Return the whole listing, keeping every character the same.

SUPPLIED DATA =>
------------------------------------
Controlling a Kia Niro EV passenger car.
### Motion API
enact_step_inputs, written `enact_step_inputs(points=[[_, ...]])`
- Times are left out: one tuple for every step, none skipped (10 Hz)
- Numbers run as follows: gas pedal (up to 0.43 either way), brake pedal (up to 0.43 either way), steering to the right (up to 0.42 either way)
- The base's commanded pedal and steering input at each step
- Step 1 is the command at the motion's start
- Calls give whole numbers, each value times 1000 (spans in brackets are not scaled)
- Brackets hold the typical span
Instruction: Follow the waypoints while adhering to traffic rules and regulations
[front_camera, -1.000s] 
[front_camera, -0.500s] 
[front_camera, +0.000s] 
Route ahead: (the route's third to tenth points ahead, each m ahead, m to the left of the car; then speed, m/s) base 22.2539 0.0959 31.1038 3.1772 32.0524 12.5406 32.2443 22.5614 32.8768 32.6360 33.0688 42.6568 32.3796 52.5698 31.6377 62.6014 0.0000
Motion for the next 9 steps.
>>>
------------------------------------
EXERCISE RESULT =>
Controlling a Kia Niro EV passenger car.
### Motion API
enact_step_inputs, written `enact_step_inputs(points=[[_, ...]])`
- Times are left out: one tuple for every step, none skipped (10 Hz)
- Numbers run as follows: gas pedal (up to 0.43 either way), brake pedal (up to 0.43 either way), steering to the right (up to 0.42 either way)
- The base's commanded pedal and steering input at each step
- Step 1 is the command at the motion's start
- Calls give whole numbers, each value times 1000 (spans in brackets are not scaled)
- Brackets hold the typical span
Instruction: Follow the waypoints while adhering to traffic rules and regulations
[front_camera, -1.000s] 
[front_camera, -0.500s] 
[front_camera, +0.000s] 
Route ahead: (the route's third to tenth points ahead, each m ahead, m to the left of the car; then speed, m/s) base 22.2539 0.0959 31.1038 3.1772 32.0524 12.5406 32.2443 22.5614 32.8768 32.6360 33.0688 42.6568 32.3796 52.5698 31.6377 62.6014 0.0000
Motion for the next 9 steps.
>>>

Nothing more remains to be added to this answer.